Massachusetts on Dec. 17 awarded the Mayflower Wind offshore project 400 MW of capacity. In 2019, the state awarded 804 MW of capacity for the project, a joint venture between Royal Dutch Shell subsidiary Shell New Energies US and Ocean Winds of Spain.
The state also awarded 1,232 MW of capacity to the proposed Commonwealth Wind offshore project Dec. 17. That is a joint venture between Avangrid subsidiary Avangrid Renewables and Copenhagen Infrastructure Partners. Avangrid, a subsidiary of Iberdrola, is also working on the nation's first federally approved offshore wind project, the 800-MW Vineyard Wind Project.
Also, on Dec. 17, the Maryland Public Service Commission awarded offshore wind renewable energy credits, or ORECs, to two developers that have proposed more than 1,600 MW of electricity to be built off Maryland.
The decision in the states' second round of offshore wind solicitations supports US Wind and Skipjack Offshore Energy in building separate projects, the Public Service Commission said. Denmark's Ørsted is developing Skipjack, which was awarded 846 MW, and the US Wind project was awarded 808.5 MW.
Additional project milestones
Federal permitting reviews will be important in the coming years as the Biden administration has set a goal of installing 30 GW of offshore wind power capacity by 2030.
The Bureau of Ocean Energy Management, which handles federal offshore wind leasing and permitting, currently has nine construction and operations plans under review.
BOEM has targeted Aug. 1, 2022, to publish a draft environmental impact statement for Dominion Energy Virginia's Coastal Virginia Offshore Wind Commercial Project in the Federal Register.
A draft environmental impact statement is expected in 2022 for the Atlantic Shores Offshore Wind project, a 50-50 joint venture between EDF Renewables and Shell New Energies, for a 1,510 MW project off New Jersey.
BOEM has plans to review at least 16 construction and operations plans for commercial offshore wind power facilities by 2025, which would represent more than 19 GW of capacity, according to a statement.
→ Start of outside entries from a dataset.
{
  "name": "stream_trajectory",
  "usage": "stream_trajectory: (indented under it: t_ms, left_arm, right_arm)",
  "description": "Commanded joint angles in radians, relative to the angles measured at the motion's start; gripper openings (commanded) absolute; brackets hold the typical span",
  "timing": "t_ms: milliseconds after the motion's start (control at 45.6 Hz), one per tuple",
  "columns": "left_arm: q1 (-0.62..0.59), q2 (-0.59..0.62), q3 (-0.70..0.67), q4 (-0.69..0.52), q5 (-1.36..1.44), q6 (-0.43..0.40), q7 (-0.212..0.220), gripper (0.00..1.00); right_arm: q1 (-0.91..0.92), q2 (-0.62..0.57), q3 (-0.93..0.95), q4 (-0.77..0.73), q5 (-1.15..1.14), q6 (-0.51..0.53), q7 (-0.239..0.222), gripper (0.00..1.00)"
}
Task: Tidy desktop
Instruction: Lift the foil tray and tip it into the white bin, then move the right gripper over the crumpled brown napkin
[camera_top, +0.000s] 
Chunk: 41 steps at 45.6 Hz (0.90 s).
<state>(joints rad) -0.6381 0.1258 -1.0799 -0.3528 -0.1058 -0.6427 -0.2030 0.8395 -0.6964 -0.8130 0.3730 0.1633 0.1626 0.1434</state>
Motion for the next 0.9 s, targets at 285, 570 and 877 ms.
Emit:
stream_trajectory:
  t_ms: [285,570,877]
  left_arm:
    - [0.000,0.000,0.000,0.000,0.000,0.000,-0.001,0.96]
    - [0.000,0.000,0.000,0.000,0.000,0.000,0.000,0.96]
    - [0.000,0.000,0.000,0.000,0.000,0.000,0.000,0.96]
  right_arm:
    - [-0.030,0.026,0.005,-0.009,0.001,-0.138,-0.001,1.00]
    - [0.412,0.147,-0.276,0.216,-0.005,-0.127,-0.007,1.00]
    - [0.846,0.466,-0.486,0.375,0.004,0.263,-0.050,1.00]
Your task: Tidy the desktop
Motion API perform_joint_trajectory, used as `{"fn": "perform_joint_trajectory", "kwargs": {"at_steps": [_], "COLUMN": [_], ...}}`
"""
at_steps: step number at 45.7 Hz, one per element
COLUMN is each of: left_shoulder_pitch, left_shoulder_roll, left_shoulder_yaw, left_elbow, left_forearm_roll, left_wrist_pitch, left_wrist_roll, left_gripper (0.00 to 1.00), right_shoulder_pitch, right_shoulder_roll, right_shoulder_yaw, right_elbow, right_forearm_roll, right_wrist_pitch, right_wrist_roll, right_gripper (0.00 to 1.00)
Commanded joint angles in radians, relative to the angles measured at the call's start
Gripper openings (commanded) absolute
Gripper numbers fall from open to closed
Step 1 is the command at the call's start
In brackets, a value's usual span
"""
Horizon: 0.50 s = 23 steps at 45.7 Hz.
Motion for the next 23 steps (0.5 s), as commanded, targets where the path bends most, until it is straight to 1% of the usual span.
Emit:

The Biden administration is preparing for lease sales in the New York Bight and offshore the Carolinas and California in 2022, while working with states, tribes and key stakeholders to explore wind power potential in the Gulf of Maine and in the Gulf of Mexico, as well as offshore Oregon and Hawaii, BOEM said.
The US Interior Department said Nov. 24 that it had approved construction and operations for the 132-MW South Fork Wind project off Rhode Island that will supply power to New York.
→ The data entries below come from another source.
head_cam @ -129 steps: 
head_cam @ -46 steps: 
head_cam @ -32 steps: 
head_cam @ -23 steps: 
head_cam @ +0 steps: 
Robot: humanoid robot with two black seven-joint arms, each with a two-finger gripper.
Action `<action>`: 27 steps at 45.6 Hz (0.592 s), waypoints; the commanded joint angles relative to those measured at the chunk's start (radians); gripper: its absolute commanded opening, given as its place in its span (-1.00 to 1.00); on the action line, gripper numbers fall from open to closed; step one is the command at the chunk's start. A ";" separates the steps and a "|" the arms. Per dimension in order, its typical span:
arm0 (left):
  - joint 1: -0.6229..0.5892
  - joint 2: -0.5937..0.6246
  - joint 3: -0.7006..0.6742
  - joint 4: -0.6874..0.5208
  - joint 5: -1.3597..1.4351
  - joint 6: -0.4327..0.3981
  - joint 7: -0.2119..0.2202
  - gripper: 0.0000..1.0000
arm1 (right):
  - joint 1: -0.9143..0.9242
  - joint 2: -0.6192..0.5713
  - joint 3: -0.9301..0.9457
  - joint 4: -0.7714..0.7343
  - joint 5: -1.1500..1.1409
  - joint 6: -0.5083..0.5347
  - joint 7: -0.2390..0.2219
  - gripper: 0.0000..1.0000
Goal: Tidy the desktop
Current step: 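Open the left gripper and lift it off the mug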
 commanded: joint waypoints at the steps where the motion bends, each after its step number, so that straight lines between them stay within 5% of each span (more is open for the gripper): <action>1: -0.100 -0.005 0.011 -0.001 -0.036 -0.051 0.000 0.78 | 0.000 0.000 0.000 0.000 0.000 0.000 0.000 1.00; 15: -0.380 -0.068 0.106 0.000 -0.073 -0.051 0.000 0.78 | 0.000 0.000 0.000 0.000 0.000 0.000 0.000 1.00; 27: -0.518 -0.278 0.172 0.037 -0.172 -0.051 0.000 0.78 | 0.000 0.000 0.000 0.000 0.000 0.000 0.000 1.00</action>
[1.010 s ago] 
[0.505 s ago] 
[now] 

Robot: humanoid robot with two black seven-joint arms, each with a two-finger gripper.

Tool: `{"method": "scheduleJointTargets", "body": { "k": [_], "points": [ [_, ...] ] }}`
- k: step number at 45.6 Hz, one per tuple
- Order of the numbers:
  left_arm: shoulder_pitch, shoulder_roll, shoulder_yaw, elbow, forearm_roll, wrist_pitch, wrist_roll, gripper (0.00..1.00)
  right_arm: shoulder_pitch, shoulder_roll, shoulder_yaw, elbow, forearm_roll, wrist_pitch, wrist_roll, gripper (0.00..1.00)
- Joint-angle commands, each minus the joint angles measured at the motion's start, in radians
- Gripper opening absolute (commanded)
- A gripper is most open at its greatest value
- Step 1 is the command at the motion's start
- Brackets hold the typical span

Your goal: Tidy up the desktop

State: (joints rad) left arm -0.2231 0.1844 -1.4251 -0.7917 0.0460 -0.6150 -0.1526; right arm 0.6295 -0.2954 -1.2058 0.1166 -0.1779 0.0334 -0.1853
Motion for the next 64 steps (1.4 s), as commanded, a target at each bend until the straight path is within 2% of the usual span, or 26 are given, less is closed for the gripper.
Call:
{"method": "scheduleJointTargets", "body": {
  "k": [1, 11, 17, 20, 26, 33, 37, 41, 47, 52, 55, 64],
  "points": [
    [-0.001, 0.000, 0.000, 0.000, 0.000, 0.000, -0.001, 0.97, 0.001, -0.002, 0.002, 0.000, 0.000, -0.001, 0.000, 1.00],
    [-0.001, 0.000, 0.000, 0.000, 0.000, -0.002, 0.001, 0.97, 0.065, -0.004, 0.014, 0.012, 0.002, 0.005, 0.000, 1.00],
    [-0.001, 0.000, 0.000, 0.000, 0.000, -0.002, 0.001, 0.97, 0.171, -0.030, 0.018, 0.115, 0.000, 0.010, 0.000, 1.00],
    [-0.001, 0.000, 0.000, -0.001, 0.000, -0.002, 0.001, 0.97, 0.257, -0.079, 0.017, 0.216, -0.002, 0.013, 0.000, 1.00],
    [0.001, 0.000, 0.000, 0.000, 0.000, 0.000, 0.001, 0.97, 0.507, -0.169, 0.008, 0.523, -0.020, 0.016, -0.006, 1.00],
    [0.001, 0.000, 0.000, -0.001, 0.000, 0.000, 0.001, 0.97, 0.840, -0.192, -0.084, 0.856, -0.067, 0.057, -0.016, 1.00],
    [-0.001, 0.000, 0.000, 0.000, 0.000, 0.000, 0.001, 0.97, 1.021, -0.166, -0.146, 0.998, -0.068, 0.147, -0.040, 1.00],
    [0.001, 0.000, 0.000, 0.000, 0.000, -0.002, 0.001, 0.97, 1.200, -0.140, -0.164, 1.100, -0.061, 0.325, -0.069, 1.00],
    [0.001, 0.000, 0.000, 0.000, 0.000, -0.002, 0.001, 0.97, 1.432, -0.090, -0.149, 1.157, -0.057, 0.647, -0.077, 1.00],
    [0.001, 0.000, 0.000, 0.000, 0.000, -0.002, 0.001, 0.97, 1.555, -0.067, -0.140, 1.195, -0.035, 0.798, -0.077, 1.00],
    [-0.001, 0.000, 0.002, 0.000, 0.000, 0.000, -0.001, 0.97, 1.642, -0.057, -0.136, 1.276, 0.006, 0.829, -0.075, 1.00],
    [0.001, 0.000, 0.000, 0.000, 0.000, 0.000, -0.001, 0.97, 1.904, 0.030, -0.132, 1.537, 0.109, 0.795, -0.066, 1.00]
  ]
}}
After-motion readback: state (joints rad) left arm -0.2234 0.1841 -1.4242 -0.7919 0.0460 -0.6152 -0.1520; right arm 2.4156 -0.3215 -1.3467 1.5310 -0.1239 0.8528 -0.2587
The South Fork Wind project being developed by a 50-50 joint venture between Ørsted and Massachusetts-based Eversource Energy will be about 19 miles southeast of Block Island, Rhode Island, and 35 miles east of Montauk Point, New York.
The project is expected to be fully permitted by early 2022, with commercial operations beginning at the end of 2023, Eversource has said.
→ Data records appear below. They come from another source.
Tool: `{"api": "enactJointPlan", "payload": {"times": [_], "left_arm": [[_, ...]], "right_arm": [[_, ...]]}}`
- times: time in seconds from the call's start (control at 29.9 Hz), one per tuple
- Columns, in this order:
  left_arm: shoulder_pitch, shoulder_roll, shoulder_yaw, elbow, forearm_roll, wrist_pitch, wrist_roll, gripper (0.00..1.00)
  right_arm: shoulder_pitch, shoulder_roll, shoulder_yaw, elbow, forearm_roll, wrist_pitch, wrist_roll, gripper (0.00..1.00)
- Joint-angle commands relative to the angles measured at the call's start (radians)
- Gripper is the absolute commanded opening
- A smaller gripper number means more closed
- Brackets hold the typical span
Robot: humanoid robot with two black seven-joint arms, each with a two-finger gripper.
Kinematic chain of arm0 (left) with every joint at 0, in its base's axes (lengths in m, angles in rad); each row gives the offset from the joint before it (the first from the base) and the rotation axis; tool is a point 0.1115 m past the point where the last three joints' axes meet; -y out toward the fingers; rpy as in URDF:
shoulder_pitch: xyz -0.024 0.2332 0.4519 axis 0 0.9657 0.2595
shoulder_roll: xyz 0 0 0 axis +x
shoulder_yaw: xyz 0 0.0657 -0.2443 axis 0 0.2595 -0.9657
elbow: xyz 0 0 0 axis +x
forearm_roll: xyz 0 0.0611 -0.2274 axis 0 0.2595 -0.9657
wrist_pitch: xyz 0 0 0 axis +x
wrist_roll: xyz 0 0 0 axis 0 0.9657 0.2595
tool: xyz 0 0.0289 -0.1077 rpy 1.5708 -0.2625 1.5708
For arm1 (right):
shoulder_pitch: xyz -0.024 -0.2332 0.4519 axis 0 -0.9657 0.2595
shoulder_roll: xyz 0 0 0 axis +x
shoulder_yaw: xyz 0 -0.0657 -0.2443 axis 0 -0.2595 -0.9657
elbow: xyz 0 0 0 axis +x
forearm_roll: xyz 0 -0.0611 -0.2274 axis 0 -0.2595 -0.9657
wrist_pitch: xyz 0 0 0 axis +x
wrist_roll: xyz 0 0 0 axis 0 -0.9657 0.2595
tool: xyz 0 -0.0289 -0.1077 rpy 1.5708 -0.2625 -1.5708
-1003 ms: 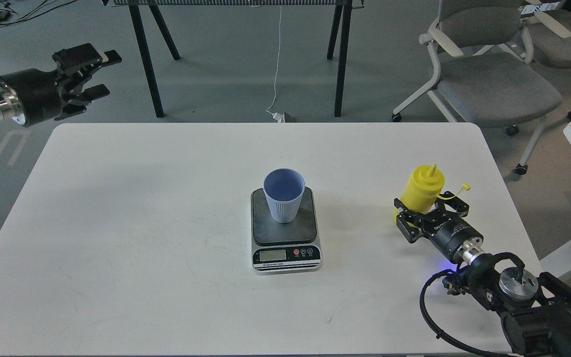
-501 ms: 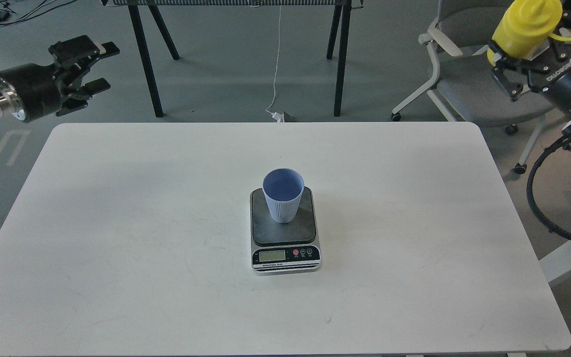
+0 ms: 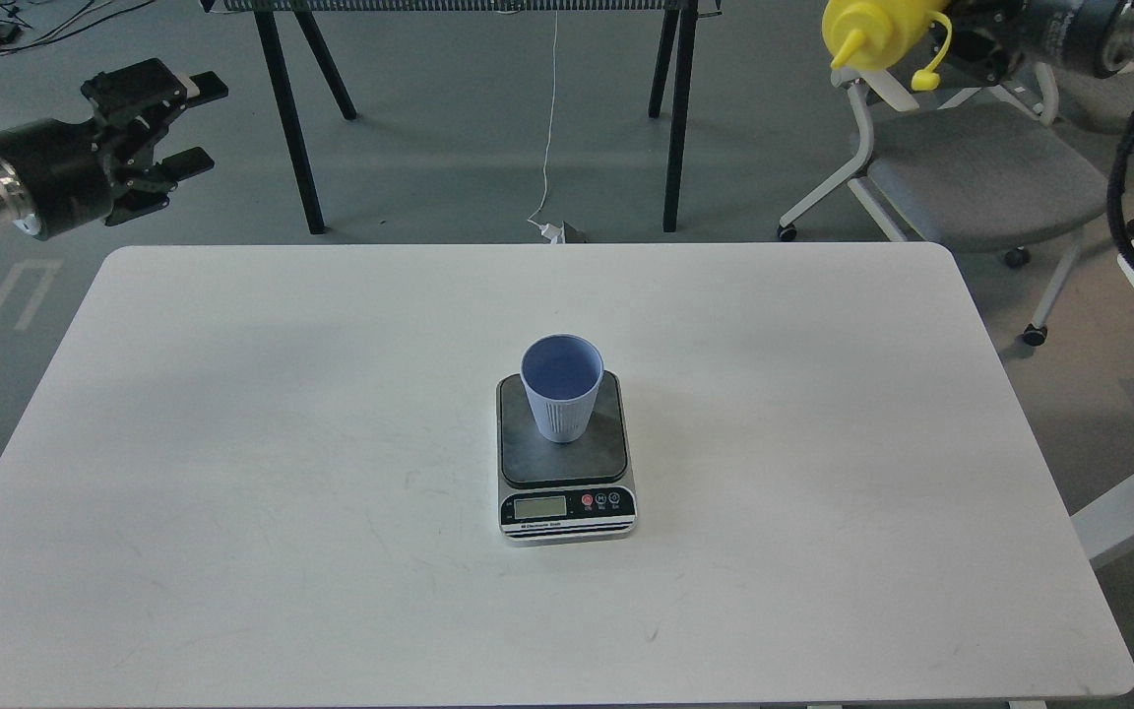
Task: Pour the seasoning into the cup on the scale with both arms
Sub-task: 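Lift the yellow bottle with the right gripper and bring it above the cup, then tilt the yellow bottle cap-down over the cup with the right gripper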
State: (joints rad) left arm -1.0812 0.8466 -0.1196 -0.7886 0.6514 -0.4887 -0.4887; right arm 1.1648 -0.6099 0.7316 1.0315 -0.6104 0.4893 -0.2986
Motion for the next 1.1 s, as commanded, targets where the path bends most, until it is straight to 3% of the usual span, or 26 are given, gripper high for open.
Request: {"api": "enactJointPlan", "payload": {"times": [0.0,0.37,1.07], "left_arm": [[0.012,0.0,-0.021,0.0,0.001,0.0,0.0,0.99],[0.033,-0.003,-0.057,0.0,0.001,0.0,0.0,0.99],[0.044,-0.027,-0.058,0.0,0.001,0.0,0.0,0.99]], "right_arm": [[0.039,0.106,-0.139,-0.007,-0.113,-0.015,0.013,0.02],[0.085,0.34,-0.27,-0.159,-0.247,-0.054,0.021,0.02],[0.084,0.584,-0.411,-0.347,-0.358,-0.156,0.035,0.02]]}}
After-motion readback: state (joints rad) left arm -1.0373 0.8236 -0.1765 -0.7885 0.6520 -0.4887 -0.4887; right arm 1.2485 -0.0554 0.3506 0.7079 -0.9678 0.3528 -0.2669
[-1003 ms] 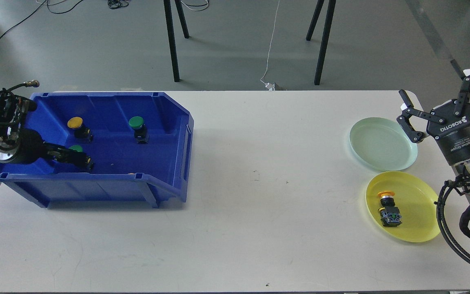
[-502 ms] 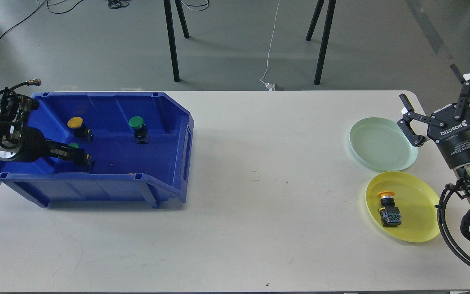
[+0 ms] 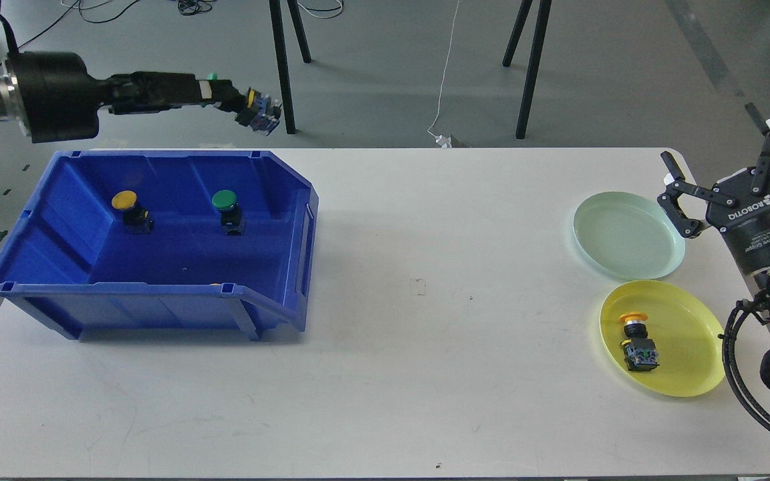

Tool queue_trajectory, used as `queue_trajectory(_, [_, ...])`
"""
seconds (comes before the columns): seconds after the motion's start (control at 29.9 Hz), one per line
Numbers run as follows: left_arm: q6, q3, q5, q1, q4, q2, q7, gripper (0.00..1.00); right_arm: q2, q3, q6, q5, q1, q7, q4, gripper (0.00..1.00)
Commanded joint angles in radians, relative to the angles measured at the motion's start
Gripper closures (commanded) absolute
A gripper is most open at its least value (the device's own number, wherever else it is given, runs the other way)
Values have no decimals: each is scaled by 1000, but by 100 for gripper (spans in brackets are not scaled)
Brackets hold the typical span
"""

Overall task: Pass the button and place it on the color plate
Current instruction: 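Extend the left gripper with the green button toward the right gripper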

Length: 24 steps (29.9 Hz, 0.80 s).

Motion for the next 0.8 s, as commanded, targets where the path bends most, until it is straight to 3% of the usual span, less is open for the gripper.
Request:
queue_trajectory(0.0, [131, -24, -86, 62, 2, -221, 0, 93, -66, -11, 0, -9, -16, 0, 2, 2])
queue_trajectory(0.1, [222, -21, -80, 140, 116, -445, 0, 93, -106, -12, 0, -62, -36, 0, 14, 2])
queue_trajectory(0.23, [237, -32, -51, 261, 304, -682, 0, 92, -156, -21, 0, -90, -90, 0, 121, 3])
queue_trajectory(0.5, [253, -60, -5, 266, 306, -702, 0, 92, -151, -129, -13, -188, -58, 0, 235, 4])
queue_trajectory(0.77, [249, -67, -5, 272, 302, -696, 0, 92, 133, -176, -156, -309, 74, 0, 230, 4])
The 800-MW Vineyard Wind project will also move forward in 2022, having closed financing in September 2021, the first large-scale US offshore wind project to hit that milestone.
Avangrid Renewables and Copenhagen Infrastructure Partners are jointly developing the project off Martha's Vineyard in Massachusetts.
The companies said onshore work should be underway shortly in Barnstable, Massachusetts, and offshore work will begin in 2022. The project, which is expected to come online in 2023, has power purchase agreements with electric distribution subsidiaries of National Grid USA Unitil and Eversource Energy.
It is also possible additional US offshore wind projects will close financing arrangements in 2022. However, the Biden administration's Build Back Better legislation containing several renewable energy incentives and tax credits was delayed in late 2021, creating additional uncertainty around offshore wind project financing.